- Education: Law degree from Al-Quds University; Master's degree in private law from Al-Quds University
- Occupation: Judge
- Years active: 2009–present
- Employer: Sharia Court of Ramallah
- Known for: First female Sharia judge in the Middle East

= Kholoud Faqih =

Palestinian judge

Kholoud Faqih (Arabic: خلود فقيه ALA), also known as Khul'oud Faqih and Kholoud al-Faqih, is a Palestinian judge and the first female Sharia judge in the Middle East.

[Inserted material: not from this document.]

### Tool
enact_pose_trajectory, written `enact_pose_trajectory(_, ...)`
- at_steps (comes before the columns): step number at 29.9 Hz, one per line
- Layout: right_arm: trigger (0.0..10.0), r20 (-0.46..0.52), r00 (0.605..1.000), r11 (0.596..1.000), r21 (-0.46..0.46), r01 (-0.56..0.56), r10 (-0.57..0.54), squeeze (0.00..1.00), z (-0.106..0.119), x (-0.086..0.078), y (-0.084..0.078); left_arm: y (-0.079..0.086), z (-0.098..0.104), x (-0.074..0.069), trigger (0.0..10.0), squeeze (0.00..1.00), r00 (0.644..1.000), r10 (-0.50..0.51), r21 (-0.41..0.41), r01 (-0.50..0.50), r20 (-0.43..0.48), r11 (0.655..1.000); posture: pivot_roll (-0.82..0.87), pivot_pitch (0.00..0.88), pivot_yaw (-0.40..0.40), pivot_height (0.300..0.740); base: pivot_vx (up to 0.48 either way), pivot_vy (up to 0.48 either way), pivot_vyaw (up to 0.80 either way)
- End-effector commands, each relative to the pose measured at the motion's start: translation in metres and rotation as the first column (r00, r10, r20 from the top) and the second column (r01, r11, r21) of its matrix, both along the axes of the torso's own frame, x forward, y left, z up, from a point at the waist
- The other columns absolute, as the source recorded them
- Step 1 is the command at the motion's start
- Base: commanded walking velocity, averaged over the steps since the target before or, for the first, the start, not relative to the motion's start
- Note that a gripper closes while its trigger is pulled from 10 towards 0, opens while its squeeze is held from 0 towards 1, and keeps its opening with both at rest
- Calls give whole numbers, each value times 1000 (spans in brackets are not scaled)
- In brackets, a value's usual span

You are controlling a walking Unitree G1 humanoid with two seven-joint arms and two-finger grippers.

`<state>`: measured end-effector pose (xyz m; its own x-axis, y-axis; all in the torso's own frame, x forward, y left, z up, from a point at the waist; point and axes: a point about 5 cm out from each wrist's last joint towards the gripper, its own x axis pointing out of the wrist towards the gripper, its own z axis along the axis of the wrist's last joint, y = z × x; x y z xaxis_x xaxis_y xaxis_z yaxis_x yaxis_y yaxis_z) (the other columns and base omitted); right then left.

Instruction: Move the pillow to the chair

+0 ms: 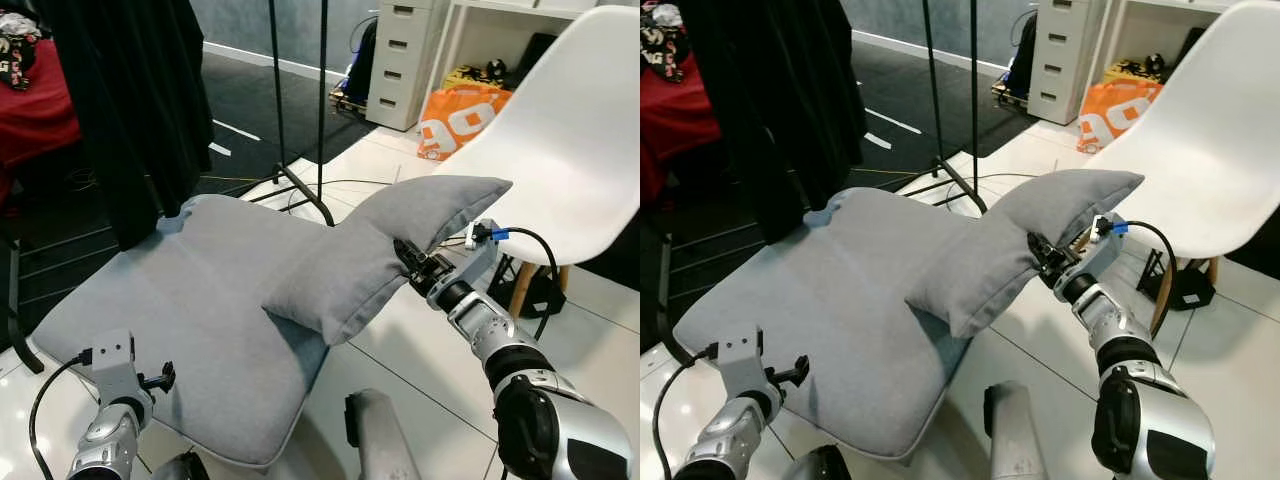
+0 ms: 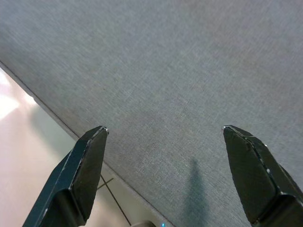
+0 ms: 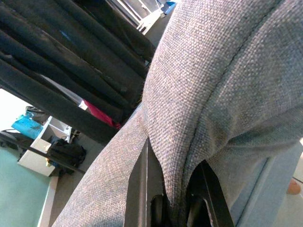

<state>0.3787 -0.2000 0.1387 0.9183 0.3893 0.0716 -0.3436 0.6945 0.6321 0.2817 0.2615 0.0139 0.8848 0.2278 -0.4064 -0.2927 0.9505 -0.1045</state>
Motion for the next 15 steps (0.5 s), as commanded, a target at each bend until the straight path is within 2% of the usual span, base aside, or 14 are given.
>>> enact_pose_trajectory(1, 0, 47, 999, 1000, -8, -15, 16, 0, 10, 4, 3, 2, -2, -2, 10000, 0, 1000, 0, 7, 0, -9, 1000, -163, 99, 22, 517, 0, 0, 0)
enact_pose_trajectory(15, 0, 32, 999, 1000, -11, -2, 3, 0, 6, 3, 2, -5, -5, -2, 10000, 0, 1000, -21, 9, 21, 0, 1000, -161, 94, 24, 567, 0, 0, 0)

Kholoud studied law at Al-Quds University, graduating in 1999. Licensed to practise law in 2001, she worked at the Women's Center for Legal Aid and Counselling. From 2003 to 2008 she worked for the Defense of Battered Women. In 2005 she gained a master's degree in private law from the same university, Al-Quds University. After passing two competitive judicial exams in Ramallah, in 2009 she was appointed a judge in the Sharia Court of Ramallah.

In 2012 CEO Middle East magazine ranked her at #10 in a list of the '100 Most Powerful Arab Women' in the world.

Faqih is the subject of the 2017 documentary film, The Judge, which chronicles her struggles to become appointed to the religious court and the many obstacles she faces en route and on the bench.